» Exercise objective
Go through the data line by line. Copy each one holding the string "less".

### Input data

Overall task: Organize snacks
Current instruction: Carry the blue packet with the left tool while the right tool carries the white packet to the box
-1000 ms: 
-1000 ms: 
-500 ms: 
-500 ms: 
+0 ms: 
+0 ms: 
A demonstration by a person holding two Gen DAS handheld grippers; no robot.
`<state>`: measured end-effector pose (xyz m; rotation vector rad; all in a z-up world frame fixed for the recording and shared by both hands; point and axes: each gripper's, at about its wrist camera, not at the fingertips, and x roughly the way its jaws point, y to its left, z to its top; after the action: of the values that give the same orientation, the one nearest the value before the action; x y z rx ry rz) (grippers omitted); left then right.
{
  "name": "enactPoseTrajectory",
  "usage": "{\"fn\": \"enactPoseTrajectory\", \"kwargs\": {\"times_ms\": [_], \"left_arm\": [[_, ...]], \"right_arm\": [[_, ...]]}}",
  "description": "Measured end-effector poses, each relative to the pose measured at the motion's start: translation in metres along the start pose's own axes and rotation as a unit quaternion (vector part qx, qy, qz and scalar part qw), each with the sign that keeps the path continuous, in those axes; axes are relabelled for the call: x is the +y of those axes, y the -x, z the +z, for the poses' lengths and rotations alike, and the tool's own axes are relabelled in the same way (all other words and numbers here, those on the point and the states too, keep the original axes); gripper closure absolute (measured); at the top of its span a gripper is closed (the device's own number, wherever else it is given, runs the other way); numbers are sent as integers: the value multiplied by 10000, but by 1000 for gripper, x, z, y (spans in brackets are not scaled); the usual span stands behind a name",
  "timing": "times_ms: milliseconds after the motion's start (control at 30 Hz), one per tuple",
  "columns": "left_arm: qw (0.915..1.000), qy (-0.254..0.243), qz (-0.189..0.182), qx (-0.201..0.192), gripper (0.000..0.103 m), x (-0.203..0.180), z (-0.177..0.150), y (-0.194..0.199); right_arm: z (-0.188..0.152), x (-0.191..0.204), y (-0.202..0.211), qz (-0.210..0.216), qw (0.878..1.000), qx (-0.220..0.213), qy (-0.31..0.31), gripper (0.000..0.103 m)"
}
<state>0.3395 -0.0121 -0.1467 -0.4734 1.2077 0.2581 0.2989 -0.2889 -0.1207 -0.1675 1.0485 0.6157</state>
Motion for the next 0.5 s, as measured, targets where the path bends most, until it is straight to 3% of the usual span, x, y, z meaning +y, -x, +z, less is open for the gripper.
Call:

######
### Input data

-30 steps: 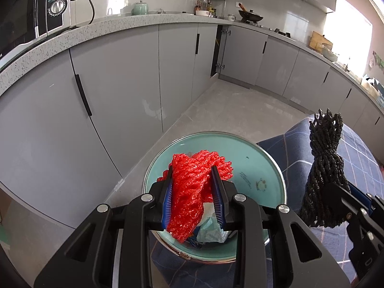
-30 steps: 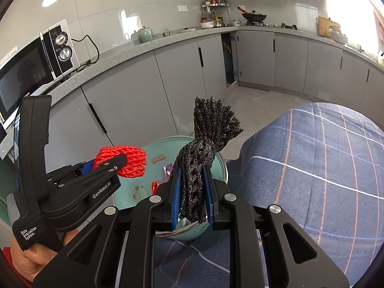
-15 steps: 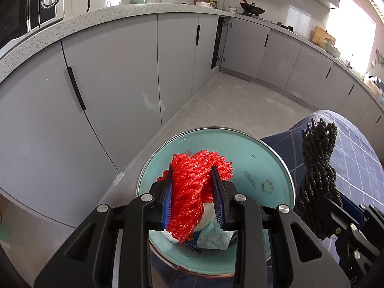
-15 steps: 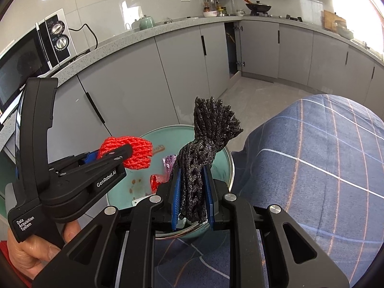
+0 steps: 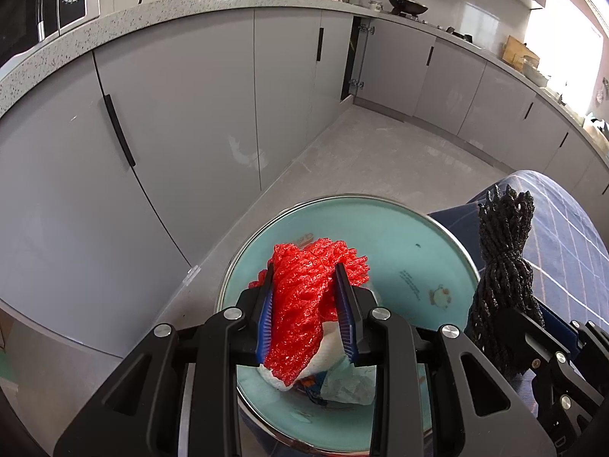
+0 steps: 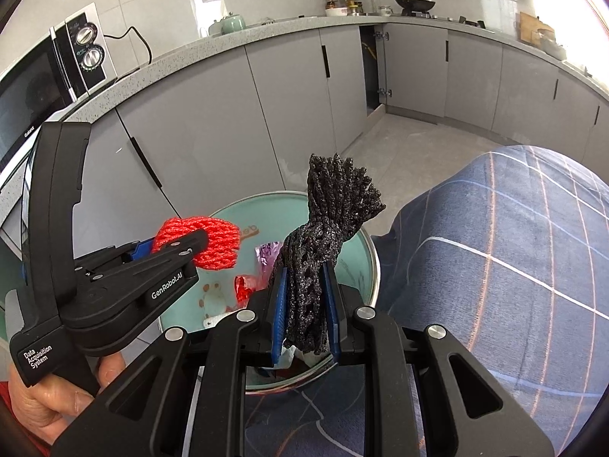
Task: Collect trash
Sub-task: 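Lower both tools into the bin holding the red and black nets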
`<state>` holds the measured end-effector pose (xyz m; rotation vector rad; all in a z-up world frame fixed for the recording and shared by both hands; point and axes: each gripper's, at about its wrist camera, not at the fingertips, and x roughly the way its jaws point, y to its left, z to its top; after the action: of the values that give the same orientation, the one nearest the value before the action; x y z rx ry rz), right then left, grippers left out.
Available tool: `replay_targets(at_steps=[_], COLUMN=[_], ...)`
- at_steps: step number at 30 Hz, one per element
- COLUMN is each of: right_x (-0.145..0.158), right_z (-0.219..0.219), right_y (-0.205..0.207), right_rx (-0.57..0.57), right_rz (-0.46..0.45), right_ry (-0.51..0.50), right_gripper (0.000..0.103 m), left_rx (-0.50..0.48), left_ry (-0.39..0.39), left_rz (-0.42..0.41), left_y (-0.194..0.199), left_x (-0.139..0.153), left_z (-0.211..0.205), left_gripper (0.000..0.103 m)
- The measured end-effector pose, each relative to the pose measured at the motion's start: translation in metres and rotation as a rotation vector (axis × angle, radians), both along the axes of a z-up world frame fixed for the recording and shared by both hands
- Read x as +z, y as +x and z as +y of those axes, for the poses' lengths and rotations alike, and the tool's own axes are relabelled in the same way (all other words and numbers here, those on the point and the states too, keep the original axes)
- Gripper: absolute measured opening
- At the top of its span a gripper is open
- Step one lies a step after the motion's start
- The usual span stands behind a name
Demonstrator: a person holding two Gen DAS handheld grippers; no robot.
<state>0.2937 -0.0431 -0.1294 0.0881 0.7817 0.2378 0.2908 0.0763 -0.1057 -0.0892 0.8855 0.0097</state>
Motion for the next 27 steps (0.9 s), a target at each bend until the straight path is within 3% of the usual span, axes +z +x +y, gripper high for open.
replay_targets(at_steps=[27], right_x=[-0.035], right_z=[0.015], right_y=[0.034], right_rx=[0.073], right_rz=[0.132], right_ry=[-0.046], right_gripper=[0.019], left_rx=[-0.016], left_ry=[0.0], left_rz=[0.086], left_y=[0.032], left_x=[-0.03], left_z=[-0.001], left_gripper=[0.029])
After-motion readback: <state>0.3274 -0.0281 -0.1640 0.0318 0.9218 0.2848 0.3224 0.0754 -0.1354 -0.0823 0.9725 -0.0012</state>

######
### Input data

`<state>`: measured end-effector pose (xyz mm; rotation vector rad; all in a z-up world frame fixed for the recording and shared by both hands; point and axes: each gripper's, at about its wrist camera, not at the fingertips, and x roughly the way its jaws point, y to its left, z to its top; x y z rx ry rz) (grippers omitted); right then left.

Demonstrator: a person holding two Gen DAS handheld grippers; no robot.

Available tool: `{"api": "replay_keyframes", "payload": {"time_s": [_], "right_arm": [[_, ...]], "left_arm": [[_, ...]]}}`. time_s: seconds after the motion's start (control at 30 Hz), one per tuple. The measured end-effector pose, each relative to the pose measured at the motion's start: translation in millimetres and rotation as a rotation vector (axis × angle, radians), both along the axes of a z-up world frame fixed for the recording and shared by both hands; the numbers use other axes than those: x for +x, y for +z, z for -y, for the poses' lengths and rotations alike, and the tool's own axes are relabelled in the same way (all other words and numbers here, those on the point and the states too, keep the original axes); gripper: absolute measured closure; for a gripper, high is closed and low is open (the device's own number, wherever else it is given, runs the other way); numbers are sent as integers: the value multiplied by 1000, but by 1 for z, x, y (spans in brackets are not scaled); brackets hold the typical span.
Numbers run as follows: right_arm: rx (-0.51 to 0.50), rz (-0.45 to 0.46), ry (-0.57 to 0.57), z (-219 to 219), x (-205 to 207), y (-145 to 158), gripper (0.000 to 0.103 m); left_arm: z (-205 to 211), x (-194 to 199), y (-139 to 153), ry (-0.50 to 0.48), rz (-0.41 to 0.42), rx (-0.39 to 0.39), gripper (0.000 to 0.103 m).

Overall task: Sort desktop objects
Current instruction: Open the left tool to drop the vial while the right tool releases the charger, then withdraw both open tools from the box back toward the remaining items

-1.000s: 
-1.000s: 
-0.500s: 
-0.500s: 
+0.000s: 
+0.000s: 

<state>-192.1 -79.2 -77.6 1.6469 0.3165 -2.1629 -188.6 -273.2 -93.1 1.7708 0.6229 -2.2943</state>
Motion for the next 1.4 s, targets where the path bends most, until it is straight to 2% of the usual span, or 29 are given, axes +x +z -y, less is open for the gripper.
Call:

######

» Result
Motion for the next 0.5 s, as measured, targets where the path bends most, until it is straight to 3% of the usual span, x, y, z meaning +y, -x, +z, less is open for the gripper.
Motion for the next 1.4 s, targets where the path bends most, until it is straight to 2% of the usual span, or 29 are given, axes +x +z -y, less is open for the gripper.

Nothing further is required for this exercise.